Knowing how to finance an auction purchase is easy in principle!
However, to make sure preparations go smoothly, you first, need to be aware of how property auctions operate.
Here are some pointers:
Even though you don’t know at what price the bidding will stop:
1. You have to possess 10% of the purchase price to exchange contracts when the hammer falls, and;
2. You have to complete within 28 days.
Nonetheless, be wary as some auctions stipulate 14 days for completion, so it’s important to check this timeline.

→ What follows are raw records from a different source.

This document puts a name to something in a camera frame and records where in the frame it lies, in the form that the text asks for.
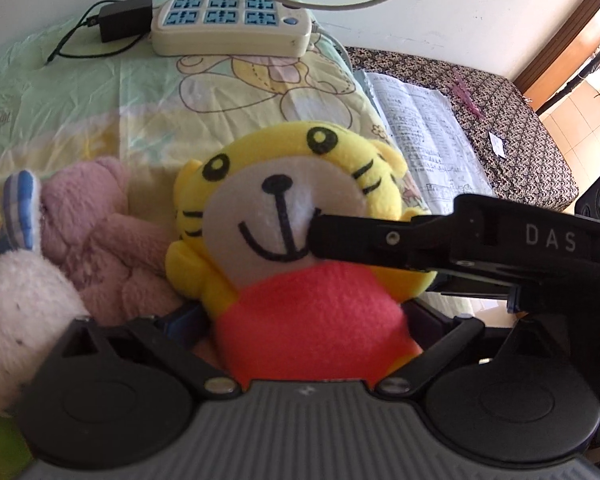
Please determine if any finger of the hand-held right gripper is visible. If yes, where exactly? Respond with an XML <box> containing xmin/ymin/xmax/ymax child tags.
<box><xmin>308</xmin><ymin>212</ymin><xmax>460</xmax><ymax>273</ymax></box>
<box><xmin>422</xmin><ymin>265</ymin><xmax>523</xmax><ymax>315</ymax></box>

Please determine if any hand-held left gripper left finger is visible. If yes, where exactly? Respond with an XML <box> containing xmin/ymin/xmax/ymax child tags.
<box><xmin>62</xmin><ymin>307</ymin><xmax>242</xmax><ymax>402</ymax></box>

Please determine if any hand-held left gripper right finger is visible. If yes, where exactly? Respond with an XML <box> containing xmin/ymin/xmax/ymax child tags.
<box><xmin>377</xmin><ymin>304</ymin><xmax>528</xmax><ymax>402</ymax></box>

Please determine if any yellow tiger plush toy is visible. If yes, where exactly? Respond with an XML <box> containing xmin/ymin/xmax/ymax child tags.
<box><xmin>165</xmin><ymin>120</ymin><xmax>438</xmax><ymax>386</ymax></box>

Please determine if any pink bear plush toy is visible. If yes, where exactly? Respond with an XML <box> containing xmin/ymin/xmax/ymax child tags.
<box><xmin>40</xmin><ymin>156</ymin><xmax>191</xmax><ymax>328</ymax></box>

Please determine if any white bunny plush toy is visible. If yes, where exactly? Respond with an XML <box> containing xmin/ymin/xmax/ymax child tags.
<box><xmin>0</xmin><ymin>169</ymin><xmax>93</xmax><ymax>416</ymax></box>

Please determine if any brown patterned cover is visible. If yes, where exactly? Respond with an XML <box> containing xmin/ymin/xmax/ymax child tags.
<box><xmin>345</xmin><ymin>46</ymin><xmax>581</xmax><ymax>213</ymax></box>

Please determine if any cream power strip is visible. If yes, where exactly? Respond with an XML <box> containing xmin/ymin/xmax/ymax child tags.
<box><xmin>150</xmin><ymin>0</ymin><xmax>317</xmax><ymax>58</ymax></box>

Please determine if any cartoon print bed sheet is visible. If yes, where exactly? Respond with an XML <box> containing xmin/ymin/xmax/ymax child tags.
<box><xmin>0</xmin><ymin>0</ymin><xmax>496</xmax><ymax>411</ymax></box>

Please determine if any black power adapter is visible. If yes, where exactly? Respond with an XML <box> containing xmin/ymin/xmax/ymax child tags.
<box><xmin>97</xmin><ymin>0</ymin><xmax>153</xmax><ymax>43</ymax></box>

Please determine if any grey power strip cord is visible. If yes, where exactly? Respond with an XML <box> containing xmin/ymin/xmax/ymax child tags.
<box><xmin>307</xmin><ymin>16</ymin><xmax>355</xmax><ymax>68</ymax></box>

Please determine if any wooden door frame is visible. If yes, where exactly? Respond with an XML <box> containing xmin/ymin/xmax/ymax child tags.
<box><xmin>514</xmin><ymin>0</ymin><xmax>600</xmax><ymax>96</ymax></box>

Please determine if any thin black adapter cable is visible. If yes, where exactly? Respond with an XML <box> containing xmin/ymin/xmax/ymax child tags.
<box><xmin>45</xmin><ymin>4</ymin><xmax>153</xmax><ymax>66</ymax></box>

In regard to ‘What type of finance is best?’, the tight deadlines can make it very difficult to get a standard mortgage or Buy to Let mortgage within 28 days. Unless you are a cash buyer, a bridging loan is the next fastest solution. These can normally be completed on time subject to the valuation and legal process being pushed through quickly.
Furthermore, with many lenders, you can instruct these before, or on the day of the auction to speed up the process.
However, keep in mind that finance is not guaranteed. Even though you have an Agreement In Principle (AIP) the bridging lender may still pull the plug after you’ve exchanged if they find any issues with either your application or the property.
It’s also important, with the use of short-term lending to evidence a viable exit strategy for your bridging loan. (In general, 9-12 months is the average term length, with longer terms up to 24 months depending on individual circumstances). In most cases, where property or land is involved the exit strategy is usually a re-mortgage or the sale of the asset.
In summary, buying at auction can be a fantastic way to find a bargain, but can be high risk. The biggest challenge is the timing and you need to keep this at the forefront of your plans.